> **Work instructions**
Copy nothing but the lines below running from the line containing "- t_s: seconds" through the line containing "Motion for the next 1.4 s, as", both end lines included.

++++ Recorded data ++++

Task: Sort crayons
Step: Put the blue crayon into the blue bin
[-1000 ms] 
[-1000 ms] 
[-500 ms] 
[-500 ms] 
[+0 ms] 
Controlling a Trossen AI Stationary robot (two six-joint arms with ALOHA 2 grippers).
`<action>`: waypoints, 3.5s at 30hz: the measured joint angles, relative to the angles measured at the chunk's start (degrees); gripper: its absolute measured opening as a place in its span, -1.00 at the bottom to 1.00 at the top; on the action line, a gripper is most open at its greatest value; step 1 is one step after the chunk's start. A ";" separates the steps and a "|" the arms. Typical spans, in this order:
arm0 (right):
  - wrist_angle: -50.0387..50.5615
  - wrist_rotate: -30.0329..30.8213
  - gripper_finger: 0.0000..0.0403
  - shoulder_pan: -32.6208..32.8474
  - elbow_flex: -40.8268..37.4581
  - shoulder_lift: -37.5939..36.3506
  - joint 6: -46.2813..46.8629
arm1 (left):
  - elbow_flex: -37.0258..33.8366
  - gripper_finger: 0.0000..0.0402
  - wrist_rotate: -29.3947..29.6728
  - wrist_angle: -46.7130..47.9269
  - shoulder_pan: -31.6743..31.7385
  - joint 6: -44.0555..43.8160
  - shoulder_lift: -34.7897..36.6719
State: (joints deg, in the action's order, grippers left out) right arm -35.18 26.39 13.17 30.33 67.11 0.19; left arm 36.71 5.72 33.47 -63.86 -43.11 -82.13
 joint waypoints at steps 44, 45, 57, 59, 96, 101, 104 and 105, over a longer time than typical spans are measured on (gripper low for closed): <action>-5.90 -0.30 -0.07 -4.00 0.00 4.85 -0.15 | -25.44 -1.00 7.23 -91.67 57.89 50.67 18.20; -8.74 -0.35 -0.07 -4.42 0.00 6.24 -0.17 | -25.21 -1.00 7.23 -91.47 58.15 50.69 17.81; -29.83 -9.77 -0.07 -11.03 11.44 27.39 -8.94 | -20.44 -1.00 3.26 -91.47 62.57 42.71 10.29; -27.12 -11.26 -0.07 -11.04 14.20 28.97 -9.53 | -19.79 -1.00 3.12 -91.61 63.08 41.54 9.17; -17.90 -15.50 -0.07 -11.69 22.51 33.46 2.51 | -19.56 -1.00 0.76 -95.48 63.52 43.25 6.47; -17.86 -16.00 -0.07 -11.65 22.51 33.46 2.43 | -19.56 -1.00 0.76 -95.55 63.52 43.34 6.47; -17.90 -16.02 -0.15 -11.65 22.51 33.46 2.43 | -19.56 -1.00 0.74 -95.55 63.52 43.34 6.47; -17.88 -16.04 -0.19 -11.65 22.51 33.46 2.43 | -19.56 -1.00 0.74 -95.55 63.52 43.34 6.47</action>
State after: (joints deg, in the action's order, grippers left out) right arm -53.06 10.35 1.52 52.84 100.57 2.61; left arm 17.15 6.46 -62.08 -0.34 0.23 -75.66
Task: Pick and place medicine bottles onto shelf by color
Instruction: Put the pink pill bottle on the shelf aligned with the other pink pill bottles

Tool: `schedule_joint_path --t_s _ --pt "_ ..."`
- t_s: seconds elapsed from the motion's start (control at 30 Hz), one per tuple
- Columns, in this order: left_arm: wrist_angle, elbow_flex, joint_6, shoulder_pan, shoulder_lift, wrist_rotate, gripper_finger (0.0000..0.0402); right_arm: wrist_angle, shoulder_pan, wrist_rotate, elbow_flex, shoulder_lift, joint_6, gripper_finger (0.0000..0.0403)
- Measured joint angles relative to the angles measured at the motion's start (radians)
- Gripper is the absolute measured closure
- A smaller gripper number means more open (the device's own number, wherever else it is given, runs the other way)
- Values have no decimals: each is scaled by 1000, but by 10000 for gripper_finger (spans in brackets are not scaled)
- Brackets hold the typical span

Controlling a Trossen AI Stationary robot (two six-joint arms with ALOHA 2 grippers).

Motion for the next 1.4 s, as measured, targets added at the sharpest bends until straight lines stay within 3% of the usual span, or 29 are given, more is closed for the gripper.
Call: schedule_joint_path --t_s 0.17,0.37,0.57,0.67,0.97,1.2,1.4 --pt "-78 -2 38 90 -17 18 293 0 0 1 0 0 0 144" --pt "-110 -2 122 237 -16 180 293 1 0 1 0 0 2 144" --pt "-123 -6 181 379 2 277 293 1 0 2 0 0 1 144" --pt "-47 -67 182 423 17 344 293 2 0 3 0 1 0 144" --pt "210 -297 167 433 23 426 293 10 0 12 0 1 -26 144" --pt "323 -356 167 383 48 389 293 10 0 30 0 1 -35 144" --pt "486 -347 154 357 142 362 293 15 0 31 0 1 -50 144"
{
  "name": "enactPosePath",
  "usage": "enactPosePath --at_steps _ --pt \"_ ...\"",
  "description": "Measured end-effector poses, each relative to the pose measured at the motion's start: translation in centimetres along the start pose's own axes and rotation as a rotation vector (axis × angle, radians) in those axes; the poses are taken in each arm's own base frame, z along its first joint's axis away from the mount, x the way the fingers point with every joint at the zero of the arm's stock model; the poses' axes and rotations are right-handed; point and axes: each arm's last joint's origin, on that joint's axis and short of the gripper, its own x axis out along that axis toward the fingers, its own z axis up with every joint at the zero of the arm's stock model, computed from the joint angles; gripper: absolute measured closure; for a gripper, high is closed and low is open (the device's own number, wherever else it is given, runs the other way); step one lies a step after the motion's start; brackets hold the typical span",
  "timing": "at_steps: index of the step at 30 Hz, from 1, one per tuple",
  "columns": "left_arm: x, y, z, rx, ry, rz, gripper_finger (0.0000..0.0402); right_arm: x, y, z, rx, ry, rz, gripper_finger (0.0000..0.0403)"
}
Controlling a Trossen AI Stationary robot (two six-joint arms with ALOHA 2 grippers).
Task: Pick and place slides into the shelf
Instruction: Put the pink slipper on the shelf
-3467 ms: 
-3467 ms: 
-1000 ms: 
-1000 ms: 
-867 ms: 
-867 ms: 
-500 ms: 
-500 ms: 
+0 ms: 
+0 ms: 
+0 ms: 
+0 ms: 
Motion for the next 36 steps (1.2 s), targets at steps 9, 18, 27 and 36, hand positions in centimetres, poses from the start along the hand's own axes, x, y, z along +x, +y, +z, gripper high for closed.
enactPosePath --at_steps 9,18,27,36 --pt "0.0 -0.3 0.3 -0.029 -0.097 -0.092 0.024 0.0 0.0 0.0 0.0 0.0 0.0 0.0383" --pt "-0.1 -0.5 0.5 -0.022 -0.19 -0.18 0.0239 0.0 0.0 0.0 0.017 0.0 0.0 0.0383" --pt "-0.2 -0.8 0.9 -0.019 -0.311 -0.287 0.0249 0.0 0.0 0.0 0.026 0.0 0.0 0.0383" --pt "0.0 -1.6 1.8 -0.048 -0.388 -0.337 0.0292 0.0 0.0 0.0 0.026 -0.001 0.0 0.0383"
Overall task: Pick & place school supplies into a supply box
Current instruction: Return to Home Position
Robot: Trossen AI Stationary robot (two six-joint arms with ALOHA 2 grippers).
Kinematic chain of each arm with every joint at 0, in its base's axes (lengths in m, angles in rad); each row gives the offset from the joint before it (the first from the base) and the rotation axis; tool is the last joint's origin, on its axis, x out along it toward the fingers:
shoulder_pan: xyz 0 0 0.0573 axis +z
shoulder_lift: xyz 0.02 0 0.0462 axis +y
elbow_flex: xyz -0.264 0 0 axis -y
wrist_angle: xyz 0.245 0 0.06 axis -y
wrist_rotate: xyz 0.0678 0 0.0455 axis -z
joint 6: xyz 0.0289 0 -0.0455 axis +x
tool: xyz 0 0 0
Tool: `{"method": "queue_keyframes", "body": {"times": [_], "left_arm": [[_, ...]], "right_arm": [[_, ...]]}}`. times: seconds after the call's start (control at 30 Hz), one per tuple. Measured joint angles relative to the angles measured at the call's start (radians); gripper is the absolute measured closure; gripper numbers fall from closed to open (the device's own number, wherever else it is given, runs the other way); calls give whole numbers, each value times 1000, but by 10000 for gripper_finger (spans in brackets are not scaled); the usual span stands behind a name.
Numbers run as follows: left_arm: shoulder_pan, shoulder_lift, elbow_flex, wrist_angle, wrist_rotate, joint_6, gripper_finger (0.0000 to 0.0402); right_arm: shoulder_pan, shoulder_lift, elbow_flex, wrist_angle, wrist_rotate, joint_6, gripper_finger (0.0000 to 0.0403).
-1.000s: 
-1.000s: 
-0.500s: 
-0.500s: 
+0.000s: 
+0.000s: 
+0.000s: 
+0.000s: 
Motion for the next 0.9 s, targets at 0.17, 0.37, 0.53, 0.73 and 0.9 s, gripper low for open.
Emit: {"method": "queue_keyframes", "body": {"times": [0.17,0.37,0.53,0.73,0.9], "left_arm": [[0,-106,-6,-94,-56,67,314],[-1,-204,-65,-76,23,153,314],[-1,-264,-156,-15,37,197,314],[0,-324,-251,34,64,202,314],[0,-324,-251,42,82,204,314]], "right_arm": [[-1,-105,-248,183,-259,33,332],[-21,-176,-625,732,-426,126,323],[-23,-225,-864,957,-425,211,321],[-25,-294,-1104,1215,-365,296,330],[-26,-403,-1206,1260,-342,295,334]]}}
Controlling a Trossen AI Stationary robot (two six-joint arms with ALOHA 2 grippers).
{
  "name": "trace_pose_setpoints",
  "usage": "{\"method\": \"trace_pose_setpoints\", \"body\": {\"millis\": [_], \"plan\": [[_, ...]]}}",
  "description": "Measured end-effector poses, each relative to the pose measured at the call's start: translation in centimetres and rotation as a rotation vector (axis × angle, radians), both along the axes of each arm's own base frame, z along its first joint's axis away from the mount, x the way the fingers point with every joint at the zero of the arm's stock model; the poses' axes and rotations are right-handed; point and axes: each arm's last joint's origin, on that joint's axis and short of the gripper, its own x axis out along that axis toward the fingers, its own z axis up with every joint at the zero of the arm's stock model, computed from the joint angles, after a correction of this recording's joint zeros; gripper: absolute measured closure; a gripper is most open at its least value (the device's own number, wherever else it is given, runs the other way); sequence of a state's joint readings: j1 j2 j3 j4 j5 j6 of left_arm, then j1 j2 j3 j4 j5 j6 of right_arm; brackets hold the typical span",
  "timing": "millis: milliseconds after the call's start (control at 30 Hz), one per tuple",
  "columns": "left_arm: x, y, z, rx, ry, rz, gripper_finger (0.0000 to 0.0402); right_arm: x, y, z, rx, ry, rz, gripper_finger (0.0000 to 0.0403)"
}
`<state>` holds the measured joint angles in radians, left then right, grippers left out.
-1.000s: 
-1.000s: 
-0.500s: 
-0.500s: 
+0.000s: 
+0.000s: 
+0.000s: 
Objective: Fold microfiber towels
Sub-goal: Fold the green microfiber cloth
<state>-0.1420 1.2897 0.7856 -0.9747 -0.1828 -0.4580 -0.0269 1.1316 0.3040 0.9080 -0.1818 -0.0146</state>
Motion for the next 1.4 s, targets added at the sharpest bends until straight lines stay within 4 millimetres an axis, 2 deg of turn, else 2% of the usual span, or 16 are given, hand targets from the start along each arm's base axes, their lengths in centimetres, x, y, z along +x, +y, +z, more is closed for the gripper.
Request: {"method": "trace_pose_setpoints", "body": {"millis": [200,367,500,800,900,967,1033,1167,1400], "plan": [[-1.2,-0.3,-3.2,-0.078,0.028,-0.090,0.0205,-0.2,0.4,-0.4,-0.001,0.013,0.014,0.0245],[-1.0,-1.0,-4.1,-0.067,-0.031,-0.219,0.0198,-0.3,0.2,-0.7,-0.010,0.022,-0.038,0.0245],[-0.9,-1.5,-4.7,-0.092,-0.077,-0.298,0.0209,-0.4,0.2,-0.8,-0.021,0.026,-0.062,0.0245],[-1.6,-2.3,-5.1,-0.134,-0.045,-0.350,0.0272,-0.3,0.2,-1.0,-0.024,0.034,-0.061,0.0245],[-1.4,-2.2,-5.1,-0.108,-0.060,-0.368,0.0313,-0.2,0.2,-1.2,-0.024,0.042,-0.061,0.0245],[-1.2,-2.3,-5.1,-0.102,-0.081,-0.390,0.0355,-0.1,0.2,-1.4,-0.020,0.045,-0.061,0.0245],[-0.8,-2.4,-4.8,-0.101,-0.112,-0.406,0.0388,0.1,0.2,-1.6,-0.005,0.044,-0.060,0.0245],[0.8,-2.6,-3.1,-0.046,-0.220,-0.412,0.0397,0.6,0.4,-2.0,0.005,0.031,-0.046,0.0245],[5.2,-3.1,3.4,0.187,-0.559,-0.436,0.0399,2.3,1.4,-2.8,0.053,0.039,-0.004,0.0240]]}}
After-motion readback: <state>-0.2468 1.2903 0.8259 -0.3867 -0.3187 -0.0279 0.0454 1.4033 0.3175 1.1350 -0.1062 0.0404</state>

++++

> **Solution**
- t_s: seconds elapsed from the motion's start (control at 30 Hz), one per tuple
- Columns, in this order: left_arm: wrist_angle, elbow_flex, joint_6, shoulder_pan, shoulder_lift, wrist_rotate, gripper_finger (0.0000..0.0402); right_arm: wrist_angle, shoulder_pan, wrist_rotate, elbow_flex, shoulder_lift, joint_6, gripper_finger (0.0000..0.0403)
- Measured joint angles relative to the angles measured at the motion's start (radians)
- Gripper is the absolute measured closure
- A smaller gripper number means more open (the device's own number, wherever else it is given, runs the other way)
- Values have no decimals: each is scaled by 1000, but by 10000 for gripper_finger (spans in brackets are not scaled)
- Brackets hold the typical span

Controlling a Trossen AI Stationary robot (two six-joint arms with ALOHA 2 grippers).

Motion for the next 1.4 s, as measured, targets added at the sharpest bends until straight lines stay within 3% of the usual span, or 29 are given, more is closed for the gripper.

No more is needed to finish this exercise.